▸ What the exercise asks: Your reply should hold the line containing "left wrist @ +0" and every later line of the records, reproduced exactly, and no other lines.

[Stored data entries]
┌──

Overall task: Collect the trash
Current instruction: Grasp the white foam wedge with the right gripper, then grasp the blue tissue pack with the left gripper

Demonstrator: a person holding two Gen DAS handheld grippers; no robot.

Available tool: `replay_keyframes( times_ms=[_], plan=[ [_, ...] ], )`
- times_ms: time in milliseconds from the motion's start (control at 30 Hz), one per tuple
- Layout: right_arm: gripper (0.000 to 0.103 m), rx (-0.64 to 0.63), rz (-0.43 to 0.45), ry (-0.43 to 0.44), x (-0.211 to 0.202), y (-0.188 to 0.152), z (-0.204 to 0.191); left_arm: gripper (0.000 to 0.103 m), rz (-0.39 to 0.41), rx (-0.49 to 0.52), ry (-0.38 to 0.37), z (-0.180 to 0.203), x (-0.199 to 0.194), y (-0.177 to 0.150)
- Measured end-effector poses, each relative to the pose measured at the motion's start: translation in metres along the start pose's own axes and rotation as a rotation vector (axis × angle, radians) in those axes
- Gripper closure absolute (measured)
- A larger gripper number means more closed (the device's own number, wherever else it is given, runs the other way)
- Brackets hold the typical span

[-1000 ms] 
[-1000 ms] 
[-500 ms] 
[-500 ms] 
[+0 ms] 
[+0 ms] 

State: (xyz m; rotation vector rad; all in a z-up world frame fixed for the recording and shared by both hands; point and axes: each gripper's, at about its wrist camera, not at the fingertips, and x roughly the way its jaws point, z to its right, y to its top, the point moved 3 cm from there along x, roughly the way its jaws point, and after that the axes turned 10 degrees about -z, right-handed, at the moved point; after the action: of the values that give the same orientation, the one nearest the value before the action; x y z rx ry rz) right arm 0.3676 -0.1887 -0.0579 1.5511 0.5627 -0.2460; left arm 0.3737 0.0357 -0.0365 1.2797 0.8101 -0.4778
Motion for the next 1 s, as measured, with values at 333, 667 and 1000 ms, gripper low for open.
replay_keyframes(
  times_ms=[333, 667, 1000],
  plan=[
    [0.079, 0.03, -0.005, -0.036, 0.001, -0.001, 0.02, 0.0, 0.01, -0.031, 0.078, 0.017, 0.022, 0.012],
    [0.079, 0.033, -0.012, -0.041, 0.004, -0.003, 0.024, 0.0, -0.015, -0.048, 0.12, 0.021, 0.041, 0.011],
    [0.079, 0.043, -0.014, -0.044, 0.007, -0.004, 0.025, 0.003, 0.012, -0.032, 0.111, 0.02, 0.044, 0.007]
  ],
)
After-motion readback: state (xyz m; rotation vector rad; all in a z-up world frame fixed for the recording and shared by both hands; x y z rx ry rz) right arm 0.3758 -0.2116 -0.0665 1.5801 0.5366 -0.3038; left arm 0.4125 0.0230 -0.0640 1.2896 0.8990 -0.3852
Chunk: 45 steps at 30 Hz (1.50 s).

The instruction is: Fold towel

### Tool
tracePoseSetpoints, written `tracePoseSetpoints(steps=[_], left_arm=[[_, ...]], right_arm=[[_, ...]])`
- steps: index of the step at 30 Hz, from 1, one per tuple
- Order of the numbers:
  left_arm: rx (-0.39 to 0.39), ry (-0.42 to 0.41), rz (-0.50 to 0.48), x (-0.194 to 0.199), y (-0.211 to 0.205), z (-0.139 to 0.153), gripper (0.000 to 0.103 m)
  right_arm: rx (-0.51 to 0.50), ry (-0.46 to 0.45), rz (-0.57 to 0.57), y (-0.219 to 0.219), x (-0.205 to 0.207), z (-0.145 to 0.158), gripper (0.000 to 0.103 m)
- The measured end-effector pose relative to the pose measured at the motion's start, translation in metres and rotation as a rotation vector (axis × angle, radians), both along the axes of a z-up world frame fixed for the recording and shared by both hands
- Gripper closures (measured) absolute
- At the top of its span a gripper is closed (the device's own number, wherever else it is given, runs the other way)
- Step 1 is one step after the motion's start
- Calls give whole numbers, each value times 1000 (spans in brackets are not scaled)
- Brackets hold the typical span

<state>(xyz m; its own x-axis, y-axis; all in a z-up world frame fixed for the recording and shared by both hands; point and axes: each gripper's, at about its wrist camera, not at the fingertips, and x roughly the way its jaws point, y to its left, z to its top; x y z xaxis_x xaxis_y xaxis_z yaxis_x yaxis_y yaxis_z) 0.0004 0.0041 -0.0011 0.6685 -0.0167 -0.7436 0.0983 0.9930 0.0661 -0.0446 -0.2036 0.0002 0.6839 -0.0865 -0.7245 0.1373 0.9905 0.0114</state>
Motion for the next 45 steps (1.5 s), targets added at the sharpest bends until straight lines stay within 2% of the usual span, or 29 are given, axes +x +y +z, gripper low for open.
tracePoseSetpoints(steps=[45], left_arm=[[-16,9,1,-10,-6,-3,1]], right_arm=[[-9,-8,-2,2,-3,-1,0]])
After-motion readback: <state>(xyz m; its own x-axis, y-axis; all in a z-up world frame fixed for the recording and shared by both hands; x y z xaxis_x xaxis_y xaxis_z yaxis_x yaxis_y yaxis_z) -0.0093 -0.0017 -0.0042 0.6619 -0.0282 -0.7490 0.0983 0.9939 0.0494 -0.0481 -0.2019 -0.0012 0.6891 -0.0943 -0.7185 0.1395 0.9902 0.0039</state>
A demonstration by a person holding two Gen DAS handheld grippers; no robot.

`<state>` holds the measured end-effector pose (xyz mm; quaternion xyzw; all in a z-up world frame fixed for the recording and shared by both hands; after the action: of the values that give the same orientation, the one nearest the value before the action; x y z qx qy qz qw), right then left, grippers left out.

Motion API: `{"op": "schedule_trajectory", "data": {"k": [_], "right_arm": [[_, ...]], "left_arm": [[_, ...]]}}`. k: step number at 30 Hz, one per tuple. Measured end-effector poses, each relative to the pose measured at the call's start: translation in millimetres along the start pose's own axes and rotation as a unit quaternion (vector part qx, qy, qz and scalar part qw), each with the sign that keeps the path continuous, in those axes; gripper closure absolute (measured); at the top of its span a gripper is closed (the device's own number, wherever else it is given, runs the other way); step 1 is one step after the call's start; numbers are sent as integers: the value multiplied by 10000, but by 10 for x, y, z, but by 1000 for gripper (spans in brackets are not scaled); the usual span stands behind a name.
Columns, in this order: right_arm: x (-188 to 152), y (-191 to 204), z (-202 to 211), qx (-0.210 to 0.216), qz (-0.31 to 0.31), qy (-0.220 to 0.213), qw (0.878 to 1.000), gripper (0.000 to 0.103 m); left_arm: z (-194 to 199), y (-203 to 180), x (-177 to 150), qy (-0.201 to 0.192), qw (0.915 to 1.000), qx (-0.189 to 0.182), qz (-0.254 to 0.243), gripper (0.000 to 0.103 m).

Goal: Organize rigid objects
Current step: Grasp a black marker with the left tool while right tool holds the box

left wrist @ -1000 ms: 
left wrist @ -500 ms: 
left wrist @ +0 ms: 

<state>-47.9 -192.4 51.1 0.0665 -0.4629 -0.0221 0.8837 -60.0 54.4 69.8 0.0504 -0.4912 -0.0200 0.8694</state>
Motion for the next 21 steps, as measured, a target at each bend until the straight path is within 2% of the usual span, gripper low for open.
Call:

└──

▸ Your solution:
left wrist @ +0 ms: 

<state>-47.9 -192.4 51.1 0.0665 -0.4629 -0.0221 0.8837 -60.0 54.4 69.8 0.0504 -0.4912 -0.0200 0.8694</state>
Motion for the next 21 steps, as measured, a target at each bend until the straight path is within 2% of the usual span, gripper low for open.
Call:

What this exercise required is now done.